While the terms of a business
transaction to which MAHI may be a party cannot be predicted, it is expected
that the parties to the business transaction will desire to avoid the creation
of a taxable event and thereby structure the acquisition in a tax-free
reorganization under Sections 351 or 368 of the Internal Revenue Code of 1986,
as amended.
Depending upon, among other things, the
target company's assets and liabilities, the stockholders of MAHI will in all
likelihood hold a substantially lesser percentage ownership interest in MAHI
following any merger or acquisition. The percentage of ownership may be subject
to significant reduction in the event MAHI acquires a target company with
substantial assets.
Any merger or acquisition effected by
MAHI can be expected to have a significant dilutive effect on the percentage of
shares held by the stockholders
of MAHI
at such time.
MAHI will participate in a business
combination only after the negotiation and execution of appropriate agreements.
Although the terms of such agreements cannot be predicted, generally such
agreements will require certain representations and warranties of the parties
thereto, will specify certain events of default, will detail the terms of
closing and the conditions which must be satisfied by the parties prior to and
after such closing and will include miscellaneous other terms.
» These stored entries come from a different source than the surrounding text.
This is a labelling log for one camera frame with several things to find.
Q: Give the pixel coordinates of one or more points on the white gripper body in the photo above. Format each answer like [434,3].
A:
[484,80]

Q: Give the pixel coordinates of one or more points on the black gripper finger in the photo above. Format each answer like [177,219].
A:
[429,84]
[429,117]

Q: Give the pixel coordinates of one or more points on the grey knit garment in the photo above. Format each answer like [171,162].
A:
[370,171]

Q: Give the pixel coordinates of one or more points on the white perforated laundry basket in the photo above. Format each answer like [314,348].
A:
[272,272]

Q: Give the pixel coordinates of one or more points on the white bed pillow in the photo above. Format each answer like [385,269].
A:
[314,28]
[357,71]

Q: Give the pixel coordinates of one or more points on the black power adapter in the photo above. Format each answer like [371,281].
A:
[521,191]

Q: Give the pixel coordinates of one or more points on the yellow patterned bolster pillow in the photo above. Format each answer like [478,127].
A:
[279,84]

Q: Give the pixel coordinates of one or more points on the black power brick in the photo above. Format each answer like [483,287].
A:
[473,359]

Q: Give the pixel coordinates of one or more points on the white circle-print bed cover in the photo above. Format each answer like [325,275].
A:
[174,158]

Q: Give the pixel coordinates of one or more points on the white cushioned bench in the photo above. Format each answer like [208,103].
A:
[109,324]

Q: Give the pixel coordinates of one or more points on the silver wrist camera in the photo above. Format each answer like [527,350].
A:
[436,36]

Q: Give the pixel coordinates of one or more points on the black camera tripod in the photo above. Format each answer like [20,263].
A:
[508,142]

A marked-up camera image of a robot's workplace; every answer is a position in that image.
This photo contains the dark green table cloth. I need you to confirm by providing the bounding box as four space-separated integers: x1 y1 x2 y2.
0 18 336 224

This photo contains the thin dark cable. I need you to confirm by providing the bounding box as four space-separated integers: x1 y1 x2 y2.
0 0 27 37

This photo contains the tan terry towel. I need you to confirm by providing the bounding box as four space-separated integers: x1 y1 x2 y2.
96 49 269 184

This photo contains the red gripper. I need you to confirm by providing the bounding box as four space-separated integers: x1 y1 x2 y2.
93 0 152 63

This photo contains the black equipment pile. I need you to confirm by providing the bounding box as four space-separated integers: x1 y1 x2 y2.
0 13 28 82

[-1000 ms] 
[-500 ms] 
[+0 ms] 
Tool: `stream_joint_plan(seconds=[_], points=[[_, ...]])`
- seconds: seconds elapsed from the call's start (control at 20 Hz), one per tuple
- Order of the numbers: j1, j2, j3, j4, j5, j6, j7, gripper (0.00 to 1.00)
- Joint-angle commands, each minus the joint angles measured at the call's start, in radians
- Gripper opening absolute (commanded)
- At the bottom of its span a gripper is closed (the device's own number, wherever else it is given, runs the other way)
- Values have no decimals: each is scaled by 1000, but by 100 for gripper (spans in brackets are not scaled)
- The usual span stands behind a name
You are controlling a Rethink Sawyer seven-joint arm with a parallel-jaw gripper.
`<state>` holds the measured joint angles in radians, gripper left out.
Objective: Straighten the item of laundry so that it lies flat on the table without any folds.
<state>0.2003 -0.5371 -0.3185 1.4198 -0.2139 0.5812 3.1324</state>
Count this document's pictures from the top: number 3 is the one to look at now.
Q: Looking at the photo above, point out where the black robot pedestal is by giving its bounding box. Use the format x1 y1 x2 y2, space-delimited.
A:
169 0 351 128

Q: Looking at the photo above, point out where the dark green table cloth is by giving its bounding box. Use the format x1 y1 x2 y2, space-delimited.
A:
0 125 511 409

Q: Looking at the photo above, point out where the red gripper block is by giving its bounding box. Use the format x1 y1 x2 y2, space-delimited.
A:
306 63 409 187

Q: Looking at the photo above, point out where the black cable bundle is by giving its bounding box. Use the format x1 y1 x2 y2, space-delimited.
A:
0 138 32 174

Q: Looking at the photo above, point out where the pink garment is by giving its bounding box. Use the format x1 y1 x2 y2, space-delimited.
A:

If MAHI stops or becomes unable to
continue to pay the operating expenses of MAHI, MAHI may not be able to timely
make its periodic reports required under the Exchange Act nor to continue to
search for an acquisition target.
5
Undertakings and
Understandings Required of Target Companies
As part of a business combination
agreement, MAHI intends to obtain certain representations and warranties from a
target company as to its conduct following the business combination. Such
representations and warranties may include (i) the agreement of the target
company to make all necessary filings and to take all other steps necessary to
remain a reporting company under the Exchange Act for at least a specified
period of time; (ii) imposing certain restrictions on the timing and amount of
the issuance of additional free-trading stock, including stock registered on
Form S-8 or issued pursuant to Regulation S and (iii) giving assurances of
ongoing compliance with the Securities Act, the Exchange Act, the General Rules
and Regulations of the Securities and Exchange
Commission,
and other applicable laws, rules and regulations.
A
potential target company should be aware that the market price and trading
volume of the securities of MAHI, when and if listed for secondary trading, may
depend in great measure upon the willingness and efforts of successor management
to encourage interest in MAHI within the United States financial community. MAHI
does not have the market support of an underwriter that would normally follow a
public offering of its securities. Initial market makers are likely to simply
post bid and asked prices and are unlikely to take positions in MAHI's
securities for their own account or customers without active encouragement and
basis for doing so. In addition, certain market makers may take short positions
in MAHI's securities, which may result in a significant pressure on their market
price. MAHI may consider the ability and commitment of a target company to
actively encourage interest in MAHI's securities following a business
combination in deciding whether to enter into a transaction with such
company.
A business combination with MAHI
separates the process of becoming a public company from the raising of
investment capital. As a result, a business combination with MAHI normally will
not be a beneficial transaction for a target company whose primary reason for
becoming a public company is the immediate infusion of capital. MAHI may require
assurances from the target company that it has, or that it has a reasonable
belief that it will have, sufficient sources of capital to continue operations
following the business combination. However, it is possible that a target
company may give such assurances in error, or that the basis for such belief may
change as a result of circumstances beyond the control of the target
company.
Prior to completion of a business
combination, MAHI may require that it be provided
with written materials regarding the target company containing such items as a
description of products, services and company history; management resumes;
financial information; available projections, with related assumptions upon
which they are based; an explanation of proprietary products and services;
evidence of existing patents, trademarks, or service marks, or rights thereto;
present and proposed forms of compensation to management; a description of
transactions between such company and its affiliates during relevant periods; a
description of present and required facilities; an analysis of risks and
competitive conditions; a financial plan of operation and estimated capital
requirements; audited financial statements, or if they are not available,
unaudited financial statements, together with reasonable assurances that audited
financial statements would be able to be produced within a reasonable period of
time not to exceed 75 days following completion of a business combination; and
other information deemed relevant.
6
Competition
MAHI will remain an insignificant
participant among the firms which engage in the acquisition of business
opportunities. There are many established venture capital and financial concerns
which have significantly greater financial and personnel resources and technical
expertise than MAHI. In view of MAHI's combined extremely limited financial
resources and limited management availability, MAHI will continue to be at a
significant competitive disadvantage compared to MAHI's
competitors.
Off-Balance Sheet
Arrangements
MAHI does not have any off-balance
sheet arrangements that have or are reasonably likely to have a current or
future effect on financial condition, changes in financial condition, revenues
or expenses, results of operations, liquidity, capital expenditures or capital
resources that is material to investors.
Going
Concern
The financial statements included in
this filing have been prepared in conformity with generally accepted accounting
principles that contemplate the continuance of us as a going concern. MAHI's
cash is inadequate to pay all of the costs associated with our operations.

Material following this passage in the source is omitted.